Spinster Elizabeth Van Lew, a member of one of Richmond's best and Virginia's oldest families, was 42 years old when the Civil War broke out. The little sharp-nosed bright-eyed woman was already considered strange by Richmond society. Having returned home from her Philadelphia education an outspoken abolitionist, she had persuaded her widowed mother to free the family slaves. After the war began, Van Lew used her reputation for odd behavior as a cover, enabling her to become the most effective Union spy in Richmond.

Taking food, clothes, and medicine to the Union prisoners held in Libby Prison, Van Lew received from new inmates valuable information on Confederate troop movements that she forwarded regularly to Washington. Her humanitarian service to Yankee prisoners angered Richmond society, and Van Lew suffered what she described as "the threats, the scowls, the frowns of an infuriated community." Van Lew adopted more eccentric behavior, mumbling to herself as she walked down the street, wearing shabby clothes, and sporting matted hair. She was soon dismissed as "Crazy Bet" and was left alone to continue her spying.

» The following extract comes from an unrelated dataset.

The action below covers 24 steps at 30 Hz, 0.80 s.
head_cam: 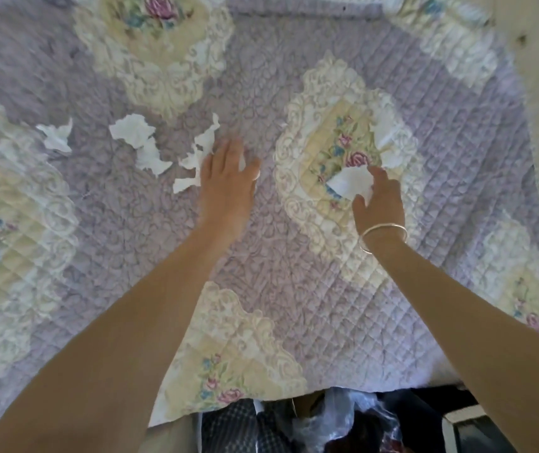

As the war wore on, Van Lew enlisted her mother and family servants into the spy ring. She befriended the prison's commandant, even boarding him at her home for a time. Her most spectacular success, however, was in placing a spy in the Confederate White House. Van Lew had paid for the Northern education of one of her freed slaves, Mary Elizabeth Bowser, and managed to find employment for her on President Jefferson Davis's household staff. There Bowser was privy to mealtime conversations, and coded information was sent out by household servants on a regular basis.

When Richmond finally fell, one of Grant's first actions was to visit Van Lew and have tea with her on her columned porch. He wrote to her: "You have sent me the most useful information received from Richmond during the war."

Ostracized by society, Van Lew continued to live in her Richmond family mansion for the rest of her life. She had spent most of her wealth working for the Union and died in abject poverty in 1900.